Ils s’attendent à une escalade de la situation dans la république et à l’implication des forces armées russes. En outre, l’administration Biden a besoin de décisions géopolitiques victorieuses avant les élections. La Syrie est un projet à long terme des autorités américaines, dans lequel Barack Obama était engagé. Les démocrates ont hérité de ce projet et y reviennent maintenant », a expliqué l’analyste.

« Il est probable que les États-Unis aggravent la situation en Syrie, ainsi qu’en Ukraine. Le facteur turc est également important ici, et nous devons en tenir compte », a ajouté l’expert.

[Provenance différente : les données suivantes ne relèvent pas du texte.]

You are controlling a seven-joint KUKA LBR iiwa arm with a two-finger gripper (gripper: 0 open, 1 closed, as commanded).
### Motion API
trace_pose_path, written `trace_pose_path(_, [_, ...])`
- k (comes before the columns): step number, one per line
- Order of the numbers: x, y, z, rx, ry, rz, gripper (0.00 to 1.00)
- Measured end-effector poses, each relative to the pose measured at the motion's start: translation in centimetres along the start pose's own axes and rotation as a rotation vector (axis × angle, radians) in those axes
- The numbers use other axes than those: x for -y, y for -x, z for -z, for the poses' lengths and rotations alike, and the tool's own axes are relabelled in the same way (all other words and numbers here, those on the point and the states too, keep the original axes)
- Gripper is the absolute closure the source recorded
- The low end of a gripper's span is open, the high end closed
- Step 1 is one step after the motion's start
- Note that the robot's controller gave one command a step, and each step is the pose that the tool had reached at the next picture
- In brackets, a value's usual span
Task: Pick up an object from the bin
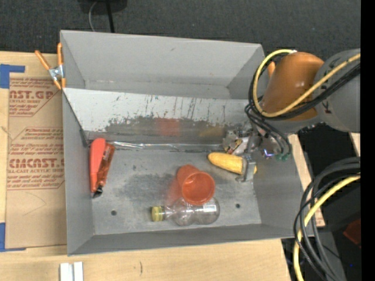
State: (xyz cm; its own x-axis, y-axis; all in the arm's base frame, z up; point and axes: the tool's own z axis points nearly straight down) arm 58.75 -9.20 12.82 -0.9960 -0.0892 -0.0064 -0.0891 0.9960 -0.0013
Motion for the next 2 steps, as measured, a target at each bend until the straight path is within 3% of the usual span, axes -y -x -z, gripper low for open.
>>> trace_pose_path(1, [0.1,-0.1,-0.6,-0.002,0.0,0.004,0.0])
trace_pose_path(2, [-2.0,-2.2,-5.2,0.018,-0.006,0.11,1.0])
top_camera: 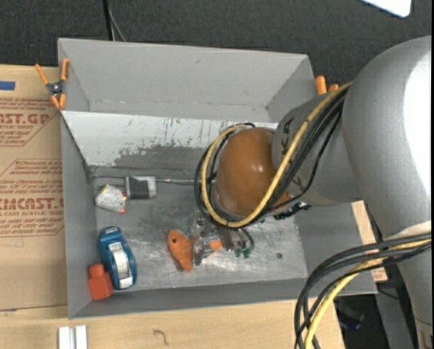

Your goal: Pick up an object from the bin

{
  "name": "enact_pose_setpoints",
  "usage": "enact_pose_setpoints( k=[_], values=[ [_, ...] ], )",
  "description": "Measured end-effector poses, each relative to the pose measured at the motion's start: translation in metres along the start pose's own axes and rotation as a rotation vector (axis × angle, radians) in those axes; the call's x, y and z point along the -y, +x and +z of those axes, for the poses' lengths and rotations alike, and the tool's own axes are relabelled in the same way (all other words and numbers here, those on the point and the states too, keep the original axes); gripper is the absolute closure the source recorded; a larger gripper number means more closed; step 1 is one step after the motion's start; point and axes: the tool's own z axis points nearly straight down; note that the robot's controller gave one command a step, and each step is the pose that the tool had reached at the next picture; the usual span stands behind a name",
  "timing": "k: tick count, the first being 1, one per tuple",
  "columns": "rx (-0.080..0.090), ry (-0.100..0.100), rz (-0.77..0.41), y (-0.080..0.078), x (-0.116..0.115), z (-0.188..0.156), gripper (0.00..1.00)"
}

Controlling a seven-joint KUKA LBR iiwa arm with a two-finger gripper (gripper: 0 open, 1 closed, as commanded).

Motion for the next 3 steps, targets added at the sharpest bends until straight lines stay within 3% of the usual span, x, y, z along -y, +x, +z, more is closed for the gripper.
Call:
enact_pose_setpoints(
  k=[1, 2, 3],
  values=[
    [0.000, 0.000, 0.000, 0.000, 0.000, 0.000, 1.00],
    [-0.013, 0.001, -0.080, 0.003, 0.016, -0.123, 1.00],
    [-0.013, 0.001, -0.080, 0.003, 0.016, -0.123, 1.00]
  ],
)
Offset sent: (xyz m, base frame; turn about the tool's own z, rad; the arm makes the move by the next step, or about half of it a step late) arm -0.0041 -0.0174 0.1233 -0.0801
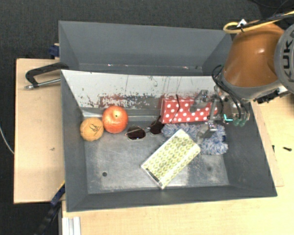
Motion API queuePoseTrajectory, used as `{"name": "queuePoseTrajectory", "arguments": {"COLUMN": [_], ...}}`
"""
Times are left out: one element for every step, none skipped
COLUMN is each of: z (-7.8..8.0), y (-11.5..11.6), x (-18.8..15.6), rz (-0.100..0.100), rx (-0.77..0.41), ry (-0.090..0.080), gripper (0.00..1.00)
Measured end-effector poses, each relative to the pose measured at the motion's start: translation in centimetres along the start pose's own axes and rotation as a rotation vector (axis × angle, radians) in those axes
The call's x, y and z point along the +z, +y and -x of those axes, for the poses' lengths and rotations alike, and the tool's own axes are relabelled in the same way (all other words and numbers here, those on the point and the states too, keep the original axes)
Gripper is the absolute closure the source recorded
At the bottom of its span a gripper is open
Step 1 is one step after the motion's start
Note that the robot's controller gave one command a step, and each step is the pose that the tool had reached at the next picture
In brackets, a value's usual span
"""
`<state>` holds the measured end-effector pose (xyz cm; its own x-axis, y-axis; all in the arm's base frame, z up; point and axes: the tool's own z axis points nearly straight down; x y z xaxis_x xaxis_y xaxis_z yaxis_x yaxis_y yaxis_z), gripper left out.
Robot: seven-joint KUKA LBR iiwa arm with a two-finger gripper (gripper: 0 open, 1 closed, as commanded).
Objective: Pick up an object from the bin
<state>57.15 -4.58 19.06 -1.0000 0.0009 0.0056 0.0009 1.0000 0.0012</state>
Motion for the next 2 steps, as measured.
{"name": "queuePoseTrajectory", "arguments": {"z": [0.2,-0.9], "y": [0.0,2.1], "x": [-0.4,5.5], "rz": [-0.001,-0.003], "rx": [-0.001,-0.220], "ry": [-0.008,-0.013], "gripper": [0.00,0.00]}}
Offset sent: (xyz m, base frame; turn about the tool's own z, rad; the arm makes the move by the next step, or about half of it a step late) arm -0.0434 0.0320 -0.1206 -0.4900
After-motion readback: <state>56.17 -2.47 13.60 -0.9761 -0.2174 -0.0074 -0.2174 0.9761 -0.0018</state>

Il existe toutefois un autre point de vue. Ainsi, l’américaniste Malek Dudakov estime que la pression sur la Russie en Syrie n’est pas la priorité de Washington.

« En général, il y a des personnes influentes dans l’administration Biden et dans l’équipe Trump qui sont sûres qu’il est temps pour les Américains de quitter la Syrie. Évidemment, il ne faut pas s’attendre à cela avant l’élection, mais en 2024, il est probable que les forces américaines seront redirigées de la région, soit vers l’Europe de l’Est pour contrer la Russie, soit vers la région Asie-Pacifique pour chercher la bagarre avec la Chine », a-t-il déclaré.

« Sur cette base, nous pouvons conclure que les affrontements entre les Américains et les forces russes en Syrie, s’il y en a, ne seront qu’accidentels. Nous ne devrions pas nous attendre à des provocations ciblées de la part des États-Unis dans cette zone géopolitique », a conclu l’interlocuteur.